I know, I know - similar questions have been asked before, but after reading so many answers here and elsewhere my intuitions have been scrambled and I have lost confidence in my normal practice...
Stylistics originally developed out of what was known in the past as 'rhetoric'.
Stylistics originally developed out of what was known in the past as "rhetoric".
Stylistics originally developed out of what was known in the past as rhetoric.
Normally (and throughout the previous hundred+ pages I have just proof-read) I would have favoured single quotation marks to indicate that I am mentioning rather than using a word. I'm reluctant to introduce an inconsistency into my proofing, but somehow the single quotation marks look quite wrong in these sentences - the single quotation marks seem to suggest an unusual word or a non-standard use, whereas italics seems much more natural. Is there actually a subtle difference that I can't quite coax into consciousness? Or am I just tired...?

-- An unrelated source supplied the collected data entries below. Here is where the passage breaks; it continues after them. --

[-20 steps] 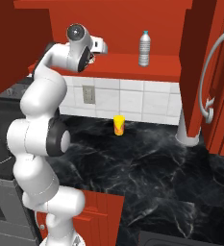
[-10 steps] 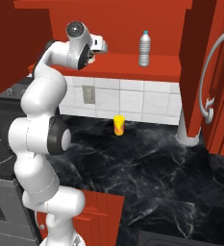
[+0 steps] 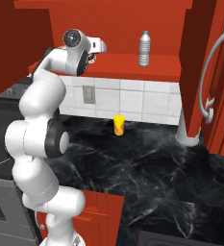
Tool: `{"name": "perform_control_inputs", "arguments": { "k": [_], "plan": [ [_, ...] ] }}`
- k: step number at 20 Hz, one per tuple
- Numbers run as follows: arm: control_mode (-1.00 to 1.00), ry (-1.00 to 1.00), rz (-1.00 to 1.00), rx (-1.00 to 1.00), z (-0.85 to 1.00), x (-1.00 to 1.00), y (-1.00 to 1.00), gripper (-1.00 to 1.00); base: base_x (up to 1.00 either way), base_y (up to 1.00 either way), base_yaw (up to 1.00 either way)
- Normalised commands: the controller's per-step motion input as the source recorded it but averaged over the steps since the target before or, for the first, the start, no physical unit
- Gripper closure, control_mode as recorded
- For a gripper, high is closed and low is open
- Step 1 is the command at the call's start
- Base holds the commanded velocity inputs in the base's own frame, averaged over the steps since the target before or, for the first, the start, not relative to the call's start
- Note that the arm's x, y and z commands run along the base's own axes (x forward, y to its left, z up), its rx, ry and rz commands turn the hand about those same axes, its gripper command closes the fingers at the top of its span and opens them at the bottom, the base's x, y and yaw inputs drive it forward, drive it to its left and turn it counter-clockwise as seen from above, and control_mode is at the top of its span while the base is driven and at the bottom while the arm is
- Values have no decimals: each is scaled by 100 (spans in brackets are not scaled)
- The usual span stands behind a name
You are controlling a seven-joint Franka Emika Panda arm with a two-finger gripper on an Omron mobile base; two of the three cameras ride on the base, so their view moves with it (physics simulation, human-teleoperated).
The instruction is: Pick the cans from the counter and place them in their designated side in the cabinet.
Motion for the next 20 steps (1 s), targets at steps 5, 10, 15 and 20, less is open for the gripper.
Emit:
{"name": "perform_control_inputs", "arguments": {
  "k": [5,10,15,20],
  "plan": [
    [-100,-9,0,-2,-11,22,1,-100,0,0,0],
    [-100,-4,0,-1,-11,48,0,-100,0,0,0],
    [-100,-6,0,-2,-9,36,0,-100,0,0,0],
    [-100,-11,2,-3,-1,3,-1,-100,0,0,0]
  ]
}}
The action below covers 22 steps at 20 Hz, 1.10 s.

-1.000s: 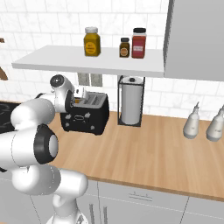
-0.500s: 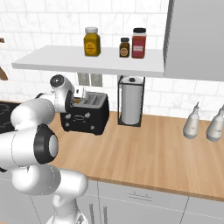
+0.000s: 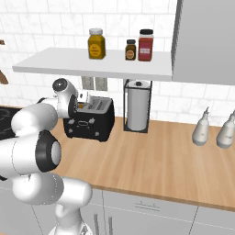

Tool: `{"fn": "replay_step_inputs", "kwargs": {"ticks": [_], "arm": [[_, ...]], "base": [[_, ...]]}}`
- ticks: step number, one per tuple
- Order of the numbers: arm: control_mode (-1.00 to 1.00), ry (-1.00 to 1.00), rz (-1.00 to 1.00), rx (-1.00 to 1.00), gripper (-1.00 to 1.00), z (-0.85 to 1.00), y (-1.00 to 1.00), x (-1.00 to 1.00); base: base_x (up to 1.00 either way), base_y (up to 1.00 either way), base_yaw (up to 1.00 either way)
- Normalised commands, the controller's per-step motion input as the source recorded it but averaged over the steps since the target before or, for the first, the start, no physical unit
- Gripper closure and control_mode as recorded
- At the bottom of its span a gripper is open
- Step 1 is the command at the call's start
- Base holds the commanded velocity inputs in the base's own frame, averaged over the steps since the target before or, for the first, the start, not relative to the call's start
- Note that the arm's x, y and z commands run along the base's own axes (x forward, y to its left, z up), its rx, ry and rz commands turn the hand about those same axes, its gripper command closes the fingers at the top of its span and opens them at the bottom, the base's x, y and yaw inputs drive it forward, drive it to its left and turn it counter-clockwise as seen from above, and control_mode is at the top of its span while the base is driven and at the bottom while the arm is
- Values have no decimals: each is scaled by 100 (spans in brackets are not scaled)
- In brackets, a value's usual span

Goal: Start the toaster. Once the lever pops up, take the bread to the plate on the dining counter.

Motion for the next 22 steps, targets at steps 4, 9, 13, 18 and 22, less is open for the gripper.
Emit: {"fn": "replay_step_inputs", "kwargs": {"ticks": [4,9,13,18,22], "arm": [[-100,0,0,0,-100,0,0,0],[-100,0,0,0,-100,0,0,0],[-100,0,0,0,-100,0,0,0],[-100,0,0,0,-100,0,0,0],[-100,0,0,0,-100,0,0,0]], "base": [[0,0,0],[0,0,0],[0,0,0],[0,0,0],[0,0,0]]}}
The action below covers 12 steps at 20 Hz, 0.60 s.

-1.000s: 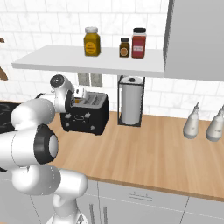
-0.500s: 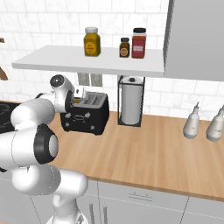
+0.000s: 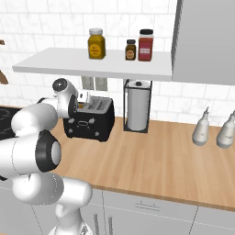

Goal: Start the toaster. Once the lever pops up, take the bread to the plate on the dining counter.

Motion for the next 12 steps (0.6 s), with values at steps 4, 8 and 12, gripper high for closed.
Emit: {"fn": "replay_step_inputs", "kwargs": {"ticks": [4,8,12], "arm": [[-100,0,0,0,-100,0,0,0],[-100,0,0,0,-100,0,0,0],[-100,0,0,0,-100,0,0,0]], "base": [[0,0,0],[0,0,0],[0,0,0]]}}
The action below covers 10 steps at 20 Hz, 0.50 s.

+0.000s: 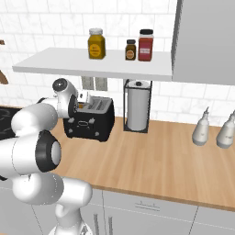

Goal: Start the toaster. Once the lever pops up, take the bread to the plate on the dining counter.

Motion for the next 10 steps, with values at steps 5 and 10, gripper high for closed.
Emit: {"fn": "replay_step_inputs", "kwargs": {"ticks": [5,10], "arm": [[-100,0,0,0,-100,0,0,0],[-100,0,0,0,-100,0,0,0]], "base": [[0,0,0],[0,0,0]]}}
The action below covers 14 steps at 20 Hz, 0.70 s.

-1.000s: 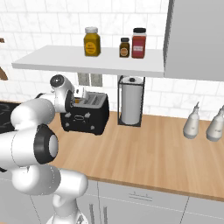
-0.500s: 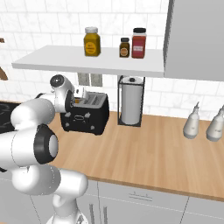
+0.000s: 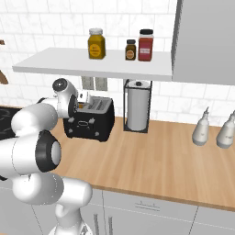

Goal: Start the toaster. Once the lever pops up, take the bread to the plate on the dining counter.

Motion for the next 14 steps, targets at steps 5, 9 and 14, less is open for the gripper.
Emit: {"fn": "replay_step_inputs", "kwargs": {"ticks": [5,9,14], "arm": [[-100,0,0,0,-100,0,0,0],[-100,0,0,0,-100,0,0,0],[-100,0,0,0,-100,0,0,0]], "base": [[0,0,0],[0,0,0],[0,0,0]]}}
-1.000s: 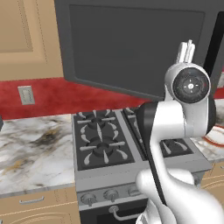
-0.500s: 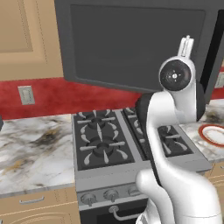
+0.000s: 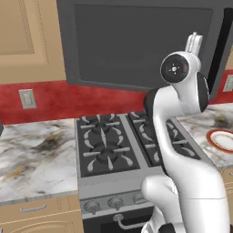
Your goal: Pick the kebab skewer from the counter and place it in the microwave. Then turn on the microwave.
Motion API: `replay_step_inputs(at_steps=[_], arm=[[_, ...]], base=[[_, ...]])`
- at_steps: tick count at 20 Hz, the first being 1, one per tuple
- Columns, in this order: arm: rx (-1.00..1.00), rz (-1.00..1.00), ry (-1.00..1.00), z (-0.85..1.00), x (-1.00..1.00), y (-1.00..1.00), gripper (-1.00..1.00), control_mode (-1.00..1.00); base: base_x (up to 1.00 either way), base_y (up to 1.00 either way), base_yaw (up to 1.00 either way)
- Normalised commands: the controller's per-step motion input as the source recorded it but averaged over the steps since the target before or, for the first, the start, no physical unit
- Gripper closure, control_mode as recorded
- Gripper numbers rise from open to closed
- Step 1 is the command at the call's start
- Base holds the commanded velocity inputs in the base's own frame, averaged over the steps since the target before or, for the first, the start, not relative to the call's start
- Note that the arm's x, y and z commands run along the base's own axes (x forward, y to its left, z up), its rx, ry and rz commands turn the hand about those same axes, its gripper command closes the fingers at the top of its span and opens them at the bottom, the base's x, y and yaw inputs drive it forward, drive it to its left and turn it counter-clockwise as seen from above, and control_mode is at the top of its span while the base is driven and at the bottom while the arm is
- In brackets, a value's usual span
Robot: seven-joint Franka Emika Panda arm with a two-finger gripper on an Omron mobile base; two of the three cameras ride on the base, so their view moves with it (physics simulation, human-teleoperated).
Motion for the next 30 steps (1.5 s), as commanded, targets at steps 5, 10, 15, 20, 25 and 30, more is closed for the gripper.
replay_step_inputs(at_steps=[5, 10, 15, 20, 25, 30], arm=[[0.00, 0.00, 0.00, 0.00, 0.41, -0.25, -1.00, -1.00], [0.00, 0.01, 0.02, 0.00, 0.43, -0.17, -1.00, -1.00], [0.00, 0.08, 0.02, 0.00, 0.46, -0.14, -1.00, -1.00], [0.00, 0.13, 0.02, 0.00, 0.45, -0.14, -1.00, -1.00], [0.00, 0.15, 0.05, 0.00, 0.46, -0.16, -1.00, -1.00], [0.00, 0.16, 0.07, 0.00, 0.42, -0.14, -1.00, -1.00]], base=[[0.00, 0.00, 0.00], [0.00, 0.00, 0.00], [0.00, 0.00, 0.00], [0.00, 0.00, 0.00], [0.00, 0.00, 0.00], [0.00, 0.00, 0.00]])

Similarly, 'philology', linguistics' and 'stylistics' in the following sentences (bolded just to highlight the words I am talking about):
During the nineteenth century rhetoric was incorporated into linguistics, which was known at that time as philology.
The emphasis shifted to other areas of language which all fall under the umbrella of linguistics. [Neither quotation marks nor italics for 'linguistics' in this sentence?]
After that, in the 1960s, the sub-discipline known as stylistics was born.